🤖 AI Summary
Current large language models (LLMs) exhibit systematic biases when employed as automatic evaluators, resulting in low agreement with human judgments. This work reframes text quality assessment as a ranking task and proposes PairS, an uncertainty-guided pairwise preference search method. Methodologically, it adapts the pairwise preference learning paradigm from RLHF to evaluation, integrating uncertainty-driven search with LLM-based ranking inference to yield interpretable, human-aligned assessments. Key contributions include: (i) the first empirical demonstration that standard calibration techniques fail to ensure human alignment; and (ii) rigorous validation that pairwise preferences significantly improve LLMs’ transitivity modeling and calibration fidelity. Across multiple benchmark tasks, PairS substantially outperforms direct scoring approaches, achieving state-of-the-art performance. Experimental results confirm that pairwise comparison—not absolute scoring—is critical for enhancing consistency, reliability, and interpretability in LLM-based evaluation.
📝 Abstract
Large Language Models (LLMs) have demonstrated promising capabilities as automatic evaluators in assessing the quality of generated natural language.
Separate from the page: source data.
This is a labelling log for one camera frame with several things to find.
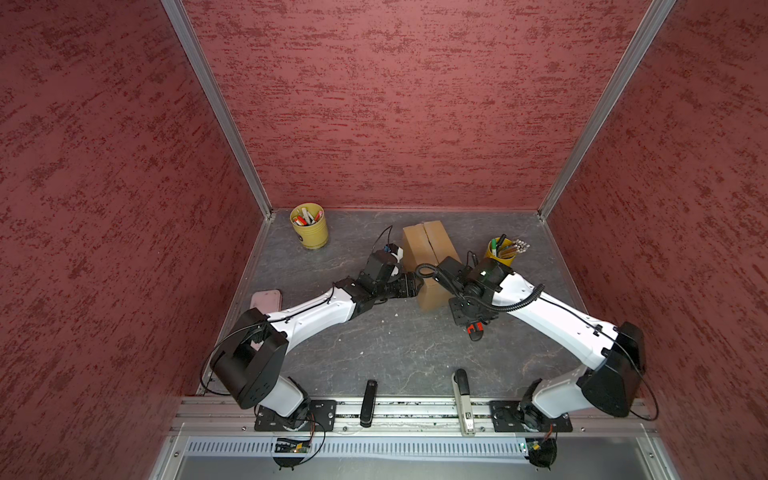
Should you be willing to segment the red black utility knife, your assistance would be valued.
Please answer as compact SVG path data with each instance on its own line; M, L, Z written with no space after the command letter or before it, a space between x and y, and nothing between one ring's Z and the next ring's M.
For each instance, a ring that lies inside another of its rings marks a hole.
M485 332L485 327L483 322L474 322L467 326L466 328L467 334L471 341L477 342L480 341Z

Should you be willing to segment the brown cardboard express box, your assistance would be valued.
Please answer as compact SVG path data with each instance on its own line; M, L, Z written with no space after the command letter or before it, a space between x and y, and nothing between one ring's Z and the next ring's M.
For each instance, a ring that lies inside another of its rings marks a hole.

However, LLMs still exhibit biases in evaluation and often struggle to generate coherent evaluations that align with human assessments. In this work, we first conduct a systematic study of the misalignment between LLM evaluators and human judgement, revealing that existing calibration methods aimed at mitigating biases are insufficient for effectively aligning LLM evaluators. Inspired by the use of preference data in RLHF, we formulate the evaluation as a ranking problem and introduce Pairwise-preference Search (PairS), an uncertainty-guided search method that employs LLMs to conduct pairwise comparisons and efficiently ranks candidate texts. PairS achieves state-of-the-art performance on representative evaluation tasks and demonstrates significant improvements over direct scoring. Furthermore, we provide insights into the role of pairwise preference in quantifying the transitivity of LLMs and demonstrate how PairS benefits from calibration.